And so, on the night of the triumphant championship, UCLA head coach Cori Close made a point to remind the world that Betts’ journey to the top of the college women’s basketball mountaintop has not been her most important accomplishment. On the victory podium, Close got choked up with emotion when she told the world what she said to Betts on the morning of the game, “I pulled her aside this morning and I said, ‘No matter what happens today, I will always be more proud of who she’s become and who she’s impacted than any nets we’ll cut down.’” 

The impact Close referred to is the effect that Betts’ openness about her struggles will have on other people facing anxiety and depression. It would have been understandable to tell UCLA staff and players that she preferred to keep her mental health challenges private.
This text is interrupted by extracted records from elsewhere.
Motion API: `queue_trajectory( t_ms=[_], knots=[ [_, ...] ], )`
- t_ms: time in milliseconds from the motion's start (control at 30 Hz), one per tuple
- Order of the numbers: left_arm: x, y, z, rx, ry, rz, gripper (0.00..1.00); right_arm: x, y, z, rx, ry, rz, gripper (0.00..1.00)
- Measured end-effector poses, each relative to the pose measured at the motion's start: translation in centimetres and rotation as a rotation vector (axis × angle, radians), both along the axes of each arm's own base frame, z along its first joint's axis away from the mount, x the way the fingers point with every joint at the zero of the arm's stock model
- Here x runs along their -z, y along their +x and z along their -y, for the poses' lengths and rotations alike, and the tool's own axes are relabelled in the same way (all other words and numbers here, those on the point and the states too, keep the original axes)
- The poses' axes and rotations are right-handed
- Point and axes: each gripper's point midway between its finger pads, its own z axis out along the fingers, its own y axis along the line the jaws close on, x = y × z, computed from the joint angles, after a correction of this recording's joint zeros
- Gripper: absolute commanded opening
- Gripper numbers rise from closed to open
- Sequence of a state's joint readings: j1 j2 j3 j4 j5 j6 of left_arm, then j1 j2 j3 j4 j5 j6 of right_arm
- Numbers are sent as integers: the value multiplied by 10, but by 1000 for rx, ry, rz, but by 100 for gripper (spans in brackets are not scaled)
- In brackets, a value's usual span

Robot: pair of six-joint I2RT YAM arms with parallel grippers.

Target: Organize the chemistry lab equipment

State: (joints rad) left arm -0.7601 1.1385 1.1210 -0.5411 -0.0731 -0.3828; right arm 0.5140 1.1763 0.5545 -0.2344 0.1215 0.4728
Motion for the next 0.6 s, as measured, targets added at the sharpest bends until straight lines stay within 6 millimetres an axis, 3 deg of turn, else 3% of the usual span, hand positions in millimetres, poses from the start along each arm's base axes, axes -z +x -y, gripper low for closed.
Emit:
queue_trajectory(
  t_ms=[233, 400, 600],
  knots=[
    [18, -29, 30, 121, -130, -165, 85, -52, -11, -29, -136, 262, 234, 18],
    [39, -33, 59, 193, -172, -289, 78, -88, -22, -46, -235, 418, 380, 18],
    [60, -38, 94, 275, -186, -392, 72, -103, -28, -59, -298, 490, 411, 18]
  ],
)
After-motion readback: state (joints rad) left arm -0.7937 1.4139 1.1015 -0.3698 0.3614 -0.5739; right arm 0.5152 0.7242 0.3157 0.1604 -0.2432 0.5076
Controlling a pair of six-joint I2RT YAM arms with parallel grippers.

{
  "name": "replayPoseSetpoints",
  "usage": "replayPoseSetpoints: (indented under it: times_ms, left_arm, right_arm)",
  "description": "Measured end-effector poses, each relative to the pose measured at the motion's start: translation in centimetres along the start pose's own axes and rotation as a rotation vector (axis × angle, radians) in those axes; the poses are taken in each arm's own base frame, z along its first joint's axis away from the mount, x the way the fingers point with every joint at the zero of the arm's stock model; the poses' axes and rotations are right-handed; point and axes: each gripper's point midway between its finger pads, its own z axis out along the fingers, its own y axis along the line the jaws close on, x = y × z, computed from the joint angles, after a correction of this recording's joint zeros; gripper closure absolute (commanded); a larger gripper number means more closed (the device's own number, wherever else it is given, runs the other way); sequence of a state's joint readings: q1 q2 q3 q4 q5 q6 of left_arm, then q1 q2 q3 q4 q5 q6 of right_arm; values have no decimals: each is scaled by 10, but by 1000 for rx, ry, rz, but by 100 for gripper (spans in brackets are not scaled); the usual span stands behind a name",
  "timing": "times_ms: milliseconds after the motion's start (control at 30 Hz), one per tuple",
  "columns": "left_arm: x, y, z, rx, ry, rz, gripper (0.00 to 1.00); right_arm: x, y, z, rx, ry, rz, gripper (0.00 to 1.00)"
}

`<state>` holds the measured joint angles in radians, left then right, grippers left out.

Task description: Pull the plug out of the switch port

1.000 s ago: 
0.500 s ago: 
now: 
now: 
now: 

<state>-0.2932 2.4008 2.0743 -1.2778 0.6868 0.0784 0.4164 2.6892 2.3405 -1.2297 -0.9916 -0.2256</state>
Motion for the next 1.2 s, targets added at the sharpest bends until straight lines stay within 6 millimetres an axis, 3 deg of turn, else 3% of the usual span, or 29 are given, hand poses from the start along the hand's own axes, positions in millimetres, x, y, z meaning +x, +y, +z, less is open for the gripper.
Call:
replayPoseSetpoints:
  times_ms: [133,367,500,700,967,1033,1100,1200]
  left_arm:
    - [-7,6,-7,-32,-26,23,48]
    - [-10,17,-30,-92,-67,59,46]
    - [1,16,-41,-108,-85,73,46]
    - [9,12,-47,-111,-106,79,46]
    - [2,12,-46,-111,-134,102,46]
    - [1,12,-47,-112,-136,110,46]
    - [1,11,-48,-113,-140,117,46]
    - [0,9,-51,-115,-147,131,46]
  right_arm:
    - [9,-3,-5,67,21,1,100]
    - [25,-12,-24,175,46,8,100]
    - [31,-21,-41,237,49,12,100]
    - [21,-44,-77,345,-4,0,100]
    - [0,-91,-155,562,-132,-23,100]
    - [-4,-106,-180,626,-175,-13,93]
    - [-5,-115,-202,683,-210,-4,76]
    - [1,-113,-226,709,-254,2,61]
In the championship post-game press conference, Betts addressed her decision to make her struggles public. She said, “I think the journey that I’ve had and the hardships that I went through are to help other people.”

Betts’ perspective on helping others reflects the philosophy that Close shared in an interview with Scott Van Pelt on ESPN SportsCenter. She stated, “Banners hang in gyms and rings collect dust, but who you become and who you impact, you get to keep forever.” 

Lauren Betts is a basketball champion, but her courage to channel her own pain into helping others makes her something far more important — a life champion — and like Close said, she will be that forever.